We need to protect the victims of rape

Cersei-Lannister-game-of-thrones-33804391-1024-576

*Spoilers are included* 

The rape scene in last week’s Game of Thrones started a nationwide conversation about the depiction of rape on television. It was shocking as Cersei was tearfully forced into sex by her brother, next to the cold corpse of her dead son, whilst racked with sobs.

It is positive that everyone recognised that for what it is- a woman being violently robbed of her freedom to say no, and that the majority of people were disgusted by the scene. However, the public and our society don’t always have such a sympathetic view towards rape victims.

We sympathise with the male perpetrators, whose ‘lives are ruined’ by the accusations and many want to grant the men anonymity, another step towards how we protect the accused over the victim. In a crime with a high level of perpetration (one in four women will be sexually assaulted in their life) and a low level of prosecution- only fifteen percent of victims go to the police, and out of those who do, less than half get prosecuted. The statistics showed that just one major sex crime in 38 leads to a conviction for the offence. Despite this, we still question the women about whether they were drunk, and what they were wearing at the time. Thirteen year olds have been told by judges that what they were wearing ‘provoked’ their attacker, and young women raped on nights out have been blamed because they were drunk and less able to fight an attacker off.

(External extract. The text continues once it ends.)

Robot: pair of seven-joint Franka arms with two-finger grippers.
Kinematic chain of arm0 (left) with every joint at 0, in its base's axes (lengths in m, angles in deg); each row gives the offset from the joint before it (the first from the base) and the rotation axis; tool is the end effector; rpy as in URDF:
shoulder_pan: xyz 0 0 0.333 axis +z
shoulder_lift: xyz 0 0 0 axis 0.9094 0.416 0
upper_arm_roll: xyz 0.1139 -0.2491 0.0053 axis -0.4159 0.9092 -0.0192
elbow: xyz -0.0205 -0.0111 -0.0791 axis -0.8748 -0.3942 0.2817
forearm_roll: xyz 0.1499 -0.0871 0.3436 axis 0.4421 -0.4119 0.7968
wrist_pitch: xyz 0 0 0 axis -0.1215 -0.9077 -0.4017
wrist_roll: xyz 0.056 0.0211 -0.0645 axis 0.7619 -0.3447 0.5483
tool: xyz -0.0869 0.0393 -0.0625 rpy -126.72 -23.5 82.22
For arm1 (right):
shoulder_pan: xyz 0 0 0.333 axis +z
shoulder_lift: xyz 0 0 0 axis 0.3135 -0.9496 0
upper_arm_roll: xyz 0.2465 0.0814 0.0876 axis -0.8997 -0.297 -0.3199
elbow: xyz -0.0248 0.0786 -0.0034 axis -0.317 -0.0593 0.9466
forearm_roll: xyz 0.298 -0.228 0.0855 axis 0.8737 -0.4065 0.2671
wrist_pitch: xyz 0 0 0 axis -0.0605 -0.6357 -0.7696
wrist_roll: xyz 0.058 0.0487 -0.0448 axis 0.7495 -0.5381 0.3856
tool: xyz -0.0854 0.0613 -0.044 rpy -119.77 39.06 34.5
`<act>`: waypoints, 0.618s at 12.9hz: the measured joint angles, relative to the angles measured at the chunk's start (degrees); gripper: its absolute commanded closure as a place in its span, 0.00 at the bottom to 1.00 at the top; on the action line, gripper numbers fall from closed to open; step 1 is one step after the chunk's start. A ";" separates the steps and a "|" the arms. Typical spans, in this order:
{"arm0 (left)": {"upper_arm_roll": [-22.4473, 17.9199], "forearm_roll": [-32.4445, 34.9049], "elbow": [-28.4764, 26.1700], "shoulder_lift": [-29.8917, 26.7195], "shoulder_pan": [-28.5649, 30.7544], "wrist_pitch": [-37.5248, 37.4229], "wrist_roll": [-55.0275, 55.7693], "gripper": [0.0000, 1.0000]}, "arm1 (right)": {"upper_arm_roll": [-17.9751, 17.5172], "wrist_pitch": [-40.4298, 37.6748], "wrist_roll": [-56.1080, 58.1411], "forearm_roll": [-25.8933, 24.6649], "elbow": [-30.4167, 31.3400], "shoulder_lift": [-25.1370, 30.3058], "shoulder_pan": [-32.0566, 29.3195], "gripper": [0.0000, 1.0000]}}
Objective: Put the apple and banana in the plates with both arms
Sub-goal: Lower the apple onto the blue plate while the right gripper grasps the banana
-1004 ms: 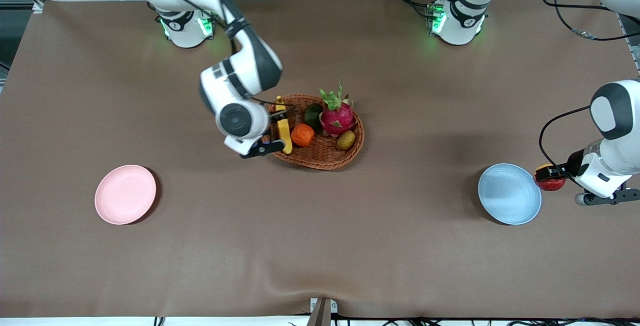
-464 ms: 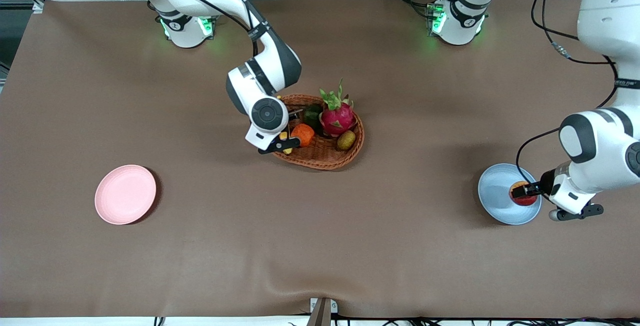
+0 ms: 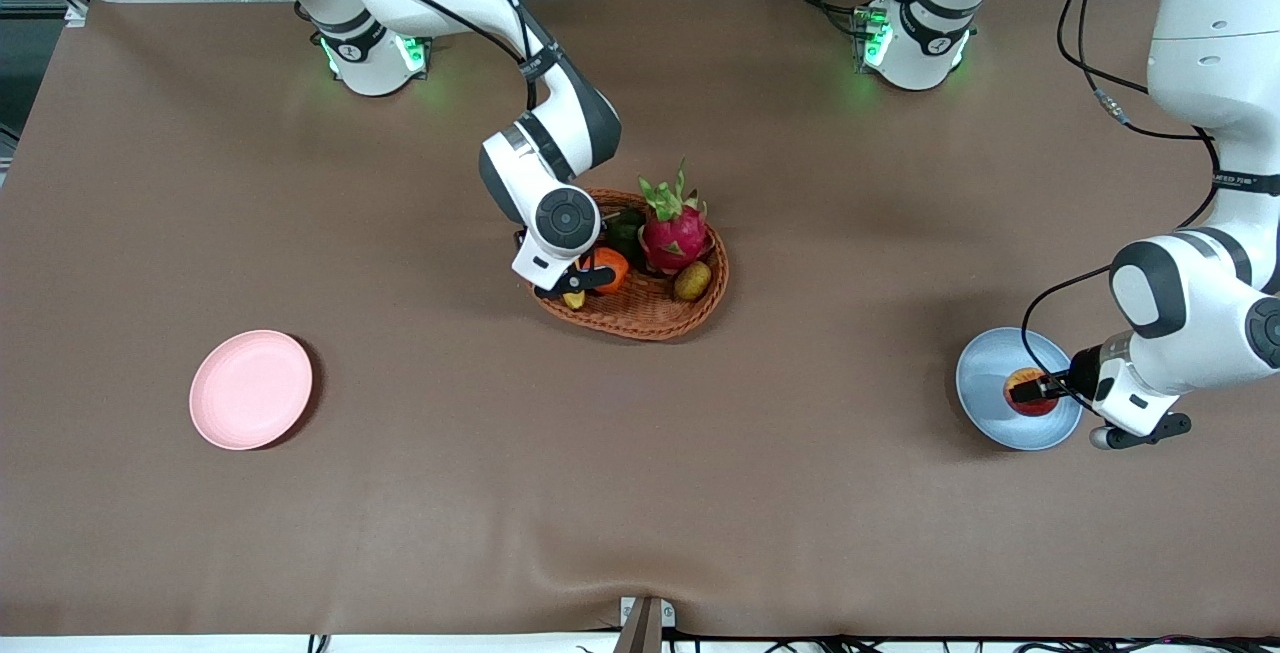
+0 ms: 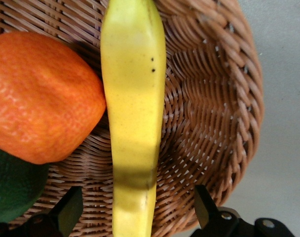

In a way, we still have a view of rape as a punishment for wayward women. It’s been used as a tool of terror in wars, a form of domestic violence and control and a way to ‘cure’ lesbians of their homosexuality. Even in our culture, this is reflected when people wrote online that they were happy to see the ‘bitch’ Cersei get her comeuppance. The punishment rape of female villains is also even used in children’s fiction, with critics of Harry Potter pointing out the allusions towards the alleged rape of Professor Umbridge.

When we say that women who go out in short skirts and get drunk ‘had it coming’ and blame them for the fact that they got raped, we are punishing them for not conforming to our societal standards for how women should act. There can be no other reason when the vast majority of rapes happen to women wearing their everyday clothes, by men known to them, whilst they are sober. Twitter user @steenfox did an expreriment where she asked women to tell her what they were wearing when they were raped and hundreds responded- it was galling. The majority of women were wearing jeans, tracksuit bottoms, or heartbreakingly, their childhood pajamas. Through a veil of false concern, we snidely tell women that it was their fault for being attacked, their fault for being too loud, too drunk, and for wearing clothes that were too revealing. We punish them by not bringing their attackers to justice and delegitimising their struggle.

It’s all very well being sympathetic towards Cersei, and it’s encouraging that not everyone watched with vengeful glee when the weeping mother was taken against her will; but we need to bring this sympathy into our everyday life. We need to be as sympathetic towards the real victims of rape as we are towards fictional characters- we owe them that. Until we start protecting the victims of rape instead of the perpetrators, we are failing them. After all, there would still be rape without miniskirts and alcohol, but there would be no rape without the rapists.

11 Comments

  1. GoT fan, feminist, confused
    23 April 2014 - 17:36 BST

    Good points in the article but sadly I don’t think everyone thinks Cersei was raped, and I think less people care because they had previously slept together and because she’s so horrible. GRRM didn’t even seem that bothered by the seen and neither did the directors, none of them saying it was a rape scene either. Yet when I watched I couldn’t see it as anything other than rape. Unfortunately for me that GoT episode didn’t show widespread backlash and thus support for the victims/survivors of rape but rather showed the confusion, victim-blaming and sexist attitudes around it. But I still agree with everything else in this article.

  2. anon
    24 April 2014 - 12:06 BST

    My experience of university of York feminist’s facebook page:
    Why am I writing this anonymously in an article? Because that facebook group straight up intimidates me; I’m scared to post on it, let alone to criticise it.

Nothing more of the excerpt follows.